How do bonuses grow at HFTs like HRT, jump, radix and Jane street. Versus hedge funds like citadel (not cit sec), 2S, PDT, Voleon, etc. Got an offer from one of the HFTs that’s like 20% lower than the numbers with hedge funds but seems a lot less red tape and bureaucratic. The reviews do seem to be far better than the companies from the second list. I would want to bridge the gap in compensation eventually but not sure if a 20% haircut is worth the gamble (I personally think it is) Also, I don’t think I’d have any problems with performing at the job despite the higher bar as I think the work there is far less challenging compared to what I work on currently. Thoughts?

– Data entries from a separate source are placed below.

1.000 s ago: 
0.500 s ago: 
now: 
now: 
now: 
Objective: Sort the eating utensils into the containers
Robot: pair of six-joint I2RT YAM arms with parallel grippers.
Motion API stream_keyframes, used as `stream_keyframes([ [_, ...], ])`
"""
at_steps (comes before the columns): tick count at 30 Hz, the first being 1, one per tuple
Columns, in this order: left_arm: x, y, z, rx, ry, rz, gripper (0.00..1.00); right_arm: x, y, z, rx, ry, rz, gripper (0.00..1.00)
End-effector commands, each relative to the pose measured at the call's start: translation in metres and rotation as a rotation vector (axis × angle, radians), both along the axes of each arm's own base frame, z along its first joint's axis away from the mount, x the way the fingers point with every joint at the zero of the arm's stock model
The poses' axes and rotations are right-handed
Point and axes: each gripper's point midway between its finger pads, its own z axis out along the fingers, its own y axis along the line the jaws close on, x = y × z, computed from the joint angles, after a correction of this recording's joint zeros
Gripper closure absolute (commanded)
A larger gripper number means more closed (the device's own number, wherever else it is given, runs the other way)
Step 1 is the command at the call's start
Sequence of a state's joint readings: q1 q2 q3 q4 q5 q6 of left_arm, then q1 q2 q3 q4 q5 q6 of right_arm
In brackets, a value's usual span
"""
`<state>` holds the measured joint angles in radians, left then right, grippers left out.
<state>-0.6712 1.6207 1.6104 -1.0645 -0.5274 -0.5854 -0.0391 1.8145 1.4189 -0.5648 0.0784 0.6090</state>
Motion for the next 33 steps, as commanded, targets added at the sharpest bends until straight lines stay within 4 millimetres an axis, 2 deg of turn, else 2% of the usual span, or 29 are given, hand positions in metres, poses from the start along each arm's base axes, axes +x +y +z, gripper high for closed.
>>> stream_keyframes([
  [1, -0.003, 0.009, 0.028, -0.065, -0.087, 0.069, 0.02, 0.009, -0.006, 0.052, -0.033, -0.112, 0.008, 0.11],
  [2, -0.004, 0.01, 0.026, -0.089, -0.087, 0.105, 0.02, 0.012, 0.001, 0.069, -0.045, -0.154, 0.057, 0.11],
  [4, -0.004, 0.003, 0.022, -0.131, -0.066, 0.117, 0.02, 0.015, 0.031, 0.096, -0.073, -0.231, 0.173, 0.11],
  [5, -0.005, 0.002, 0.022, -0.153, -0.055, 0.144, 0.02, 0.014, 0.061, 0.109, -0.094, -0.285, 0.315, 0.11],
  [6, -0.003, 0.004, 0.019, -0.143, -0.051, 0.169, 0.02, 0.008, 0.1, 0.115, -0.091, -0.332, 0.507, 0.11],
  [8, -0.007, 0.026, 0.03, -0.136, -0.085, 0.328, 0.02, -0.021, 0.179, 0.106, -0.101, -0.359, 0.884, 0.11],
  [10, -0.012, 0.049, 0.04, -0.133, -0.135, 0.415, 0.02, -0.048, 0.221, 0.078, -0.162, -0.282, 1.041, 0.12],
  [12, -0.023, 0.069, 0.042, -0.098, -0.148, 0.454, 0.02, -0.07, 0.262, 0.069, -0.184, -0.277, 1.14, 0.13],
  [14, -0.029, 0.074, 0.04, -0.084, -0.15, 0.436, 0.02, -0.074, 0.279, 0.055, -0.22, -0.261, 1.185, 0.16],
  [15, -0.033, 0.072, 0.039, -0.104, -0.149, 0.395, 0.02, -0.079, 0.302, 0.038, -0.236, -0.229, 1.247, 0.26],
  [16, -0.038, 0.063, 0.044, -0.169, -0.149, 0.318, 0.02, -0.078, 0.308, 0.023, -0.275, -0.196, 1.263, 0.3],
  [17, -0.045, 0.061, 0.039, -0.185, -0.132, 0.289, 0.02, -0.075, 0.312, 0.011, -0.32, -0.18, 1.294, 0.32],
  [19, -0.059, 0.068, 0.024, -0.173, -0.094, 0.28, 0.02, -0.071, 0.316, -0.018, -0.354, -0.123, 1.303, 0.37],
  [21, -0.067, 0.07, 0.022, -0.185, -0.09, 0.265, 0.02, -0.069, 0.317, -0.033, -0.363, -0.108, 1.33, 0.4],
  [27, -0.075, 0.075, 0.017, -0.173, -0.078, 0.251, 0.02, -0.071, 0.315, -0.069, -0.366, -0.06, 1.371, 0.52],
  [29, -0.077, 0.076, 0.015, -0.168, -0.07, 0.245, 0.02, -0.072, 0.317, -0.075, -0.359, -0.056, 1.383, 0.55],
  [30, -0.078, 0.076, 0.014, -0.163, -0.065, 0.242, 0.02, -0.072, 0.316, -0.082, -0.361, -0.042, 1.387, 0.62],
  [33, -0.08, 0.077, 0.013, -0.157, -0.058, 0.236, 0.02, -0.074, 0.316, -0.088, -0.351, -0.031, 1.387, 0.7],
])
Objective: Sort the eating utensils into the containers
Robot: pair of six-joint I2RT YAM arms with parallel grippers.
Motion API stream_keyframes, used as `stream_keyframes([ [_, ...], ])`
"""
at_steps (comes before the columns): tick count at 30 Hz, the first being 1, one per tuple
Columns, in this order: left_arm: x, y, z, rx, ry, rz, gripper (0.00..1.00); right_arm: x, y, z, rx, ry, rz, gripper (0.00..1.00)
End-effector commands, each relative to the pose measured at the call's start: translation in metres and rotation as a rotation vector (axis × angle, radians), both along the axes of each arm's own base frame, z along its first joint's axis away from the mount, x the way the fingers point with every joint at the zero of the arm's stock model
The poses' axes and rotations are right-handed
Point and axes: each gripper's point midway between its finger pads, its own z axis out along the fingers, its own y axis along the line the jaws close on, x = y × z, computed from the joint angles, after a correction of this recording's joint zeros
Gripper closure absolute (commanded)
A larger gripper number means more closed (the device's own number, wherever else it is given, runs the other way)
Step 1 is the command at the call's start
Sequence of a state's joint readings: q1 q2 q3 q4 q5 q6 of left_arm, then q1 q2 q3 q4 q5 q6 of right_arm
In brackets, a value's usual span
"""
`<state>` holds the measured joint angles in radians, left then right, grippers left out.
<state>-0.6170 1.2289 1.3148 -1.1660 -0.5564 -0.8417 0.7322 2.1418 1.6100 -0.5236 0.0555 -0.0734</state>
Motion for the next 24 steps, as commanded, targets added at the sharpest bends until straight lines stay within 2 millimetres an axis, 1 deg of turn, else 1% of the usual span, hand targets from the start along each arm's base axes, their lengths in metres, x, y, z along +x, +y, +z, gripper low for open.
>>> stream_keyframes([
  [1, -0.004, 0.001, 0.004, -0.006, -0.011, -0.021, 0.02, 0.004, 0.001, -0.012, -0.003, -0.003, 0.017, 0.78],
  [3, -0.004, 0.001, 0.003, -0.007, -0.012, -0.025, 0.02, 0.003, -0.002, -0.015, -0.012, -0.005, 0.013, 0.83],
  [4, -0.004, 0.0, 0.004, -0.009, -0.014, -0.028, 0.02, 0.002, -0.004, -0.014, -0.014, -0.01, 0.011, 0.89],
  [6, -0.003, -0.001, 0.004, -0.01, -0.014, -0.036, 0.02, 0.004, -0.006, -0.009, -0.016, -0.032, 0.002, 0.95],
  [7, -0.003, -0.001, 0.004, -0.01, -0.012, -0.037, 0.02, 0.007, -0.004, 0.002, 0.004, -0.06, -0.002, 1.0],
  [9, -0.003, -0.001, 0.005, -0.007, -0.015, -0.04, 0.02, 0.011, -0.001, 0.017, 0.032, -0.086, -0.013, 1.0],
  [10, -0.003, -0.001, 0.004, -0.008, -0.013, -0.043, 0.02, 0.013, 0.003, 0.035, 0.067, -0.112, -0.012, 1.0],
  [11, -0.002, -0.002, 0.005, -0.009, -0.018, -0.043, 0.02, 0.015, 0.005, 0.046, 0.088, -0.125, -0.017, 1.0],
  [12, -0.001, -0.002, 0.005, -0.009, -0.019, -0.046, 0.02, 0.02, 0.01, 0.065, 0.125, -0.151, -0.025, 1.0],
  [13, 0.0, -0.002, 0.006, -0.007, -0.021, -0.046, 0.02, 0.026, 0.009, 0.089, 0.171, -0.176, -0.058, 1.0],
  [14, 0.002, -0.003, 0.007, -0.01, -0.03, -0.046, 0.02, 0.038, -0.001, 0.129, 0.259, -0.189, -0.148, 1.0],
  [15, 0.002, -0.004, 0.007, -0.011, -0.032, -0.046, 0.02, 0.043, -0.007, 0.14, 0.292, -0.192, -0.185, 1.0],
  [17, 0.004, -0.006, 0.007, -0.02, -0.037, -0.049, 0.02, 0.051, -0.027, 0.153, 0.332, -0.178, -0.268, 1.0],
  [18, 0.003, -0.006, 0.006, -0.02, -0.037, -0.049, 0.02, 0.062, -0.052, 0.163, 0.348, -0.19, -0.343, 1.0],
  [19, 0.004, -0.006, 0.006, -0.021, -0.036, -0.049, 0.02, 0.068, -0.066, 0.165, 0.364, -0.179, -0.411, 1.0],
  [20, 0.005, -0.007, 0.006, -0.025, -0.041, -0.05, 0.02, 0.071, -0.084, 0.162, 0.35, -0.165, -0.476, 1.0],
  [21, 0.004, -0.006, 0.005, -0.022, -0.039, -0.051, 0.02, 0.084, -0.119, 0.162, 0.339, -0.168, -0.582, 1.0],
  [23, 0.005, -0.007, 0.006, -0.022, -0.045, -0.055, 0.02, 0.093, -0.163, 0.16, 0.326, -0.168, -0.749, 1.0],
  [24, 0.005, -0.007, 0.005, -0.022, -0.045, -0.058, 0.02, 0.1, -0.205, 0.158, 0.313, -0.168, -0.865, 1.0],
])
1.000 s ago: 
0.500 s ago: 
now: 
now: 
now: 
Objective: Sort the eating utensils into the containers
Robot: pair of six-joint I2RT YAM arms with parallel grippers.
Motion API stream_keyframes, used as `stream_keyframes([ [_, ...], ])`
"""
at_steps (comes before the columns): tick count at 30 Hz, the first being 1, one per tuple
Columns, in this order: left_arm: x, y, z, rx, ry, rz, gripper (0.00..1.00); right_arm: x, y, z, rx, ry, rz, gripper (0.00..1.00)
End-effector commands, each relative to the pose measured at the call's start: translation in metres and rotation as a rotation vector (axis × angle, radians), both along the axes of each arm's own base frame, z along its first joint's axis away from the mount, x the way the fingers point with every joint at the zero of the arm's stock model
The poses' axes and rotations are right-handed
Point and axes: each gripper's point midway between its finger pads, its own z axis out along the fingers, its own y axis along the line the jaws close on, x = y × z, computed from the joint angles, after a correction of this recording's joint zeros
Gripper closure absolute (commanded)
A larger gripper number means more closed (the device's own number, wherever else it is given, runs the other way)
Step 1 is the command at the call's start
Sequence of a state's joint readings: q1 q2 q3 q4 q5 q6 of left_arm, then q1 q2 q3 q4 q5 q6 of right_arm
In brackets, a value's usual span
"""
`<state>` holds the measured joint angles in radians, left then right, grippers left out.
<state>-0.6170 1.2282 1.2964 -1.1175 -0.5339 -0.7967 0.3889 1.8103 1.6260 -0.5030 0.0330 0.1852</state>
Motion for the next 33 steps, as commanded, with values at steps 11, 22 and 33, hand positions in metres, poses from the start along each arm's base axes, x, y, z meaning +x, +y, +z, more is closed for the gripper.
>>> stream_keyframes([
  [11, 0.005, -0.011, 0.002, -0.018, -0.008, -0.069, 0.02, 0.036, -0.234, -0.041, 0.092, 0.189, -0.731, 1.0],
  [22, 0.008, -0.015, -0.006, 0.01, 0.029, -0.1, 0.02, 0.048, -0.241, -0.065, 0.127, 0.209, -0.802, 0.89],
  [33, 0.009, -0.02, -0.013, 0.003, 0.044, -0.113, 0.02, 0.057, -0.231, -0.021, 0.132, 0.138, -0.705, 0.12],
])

Any reason you decided to not share your current TC and new TC?
Yeah, sorry. I’m still actively negotiating offers so don’t want to dox myself and also don’t want any to provide any wrong information to cover my identity. However, i will drop an update once I sign the offer giving the ball park numbers.
Please do. Would be very useful.
JS isn't really an HFT. Also did you get an offer from one of the firms you listed, or a smaller firm? Trading firms in general will lowball you if you are coming from tech and/or have no competing offers from other trading firms.
All the offers are from the listed firms, yes.
If you have multiple offers use that to your advantage then. Why not tell the firm you want to go to that another comparable firm is offering more, can you match? It sounds like you're set on going to the firm thats paying 20% less in any case. Also bonus growth is a complete black box at 99% of places, I doubt anyone here can give a concrete answer. At all firms bonus growth depends on firm performance, team performance, individual performance within the team, etc. If you get on Jump Core Dev you could have meh growth for multiple years, but if you were on a good trading team desk on a good year at Jump you could probably make upper 6/7 figs. Another anecdotal example, but from what my friends tell me HRT in particular is hit or miss as far as bonus growth is concerned.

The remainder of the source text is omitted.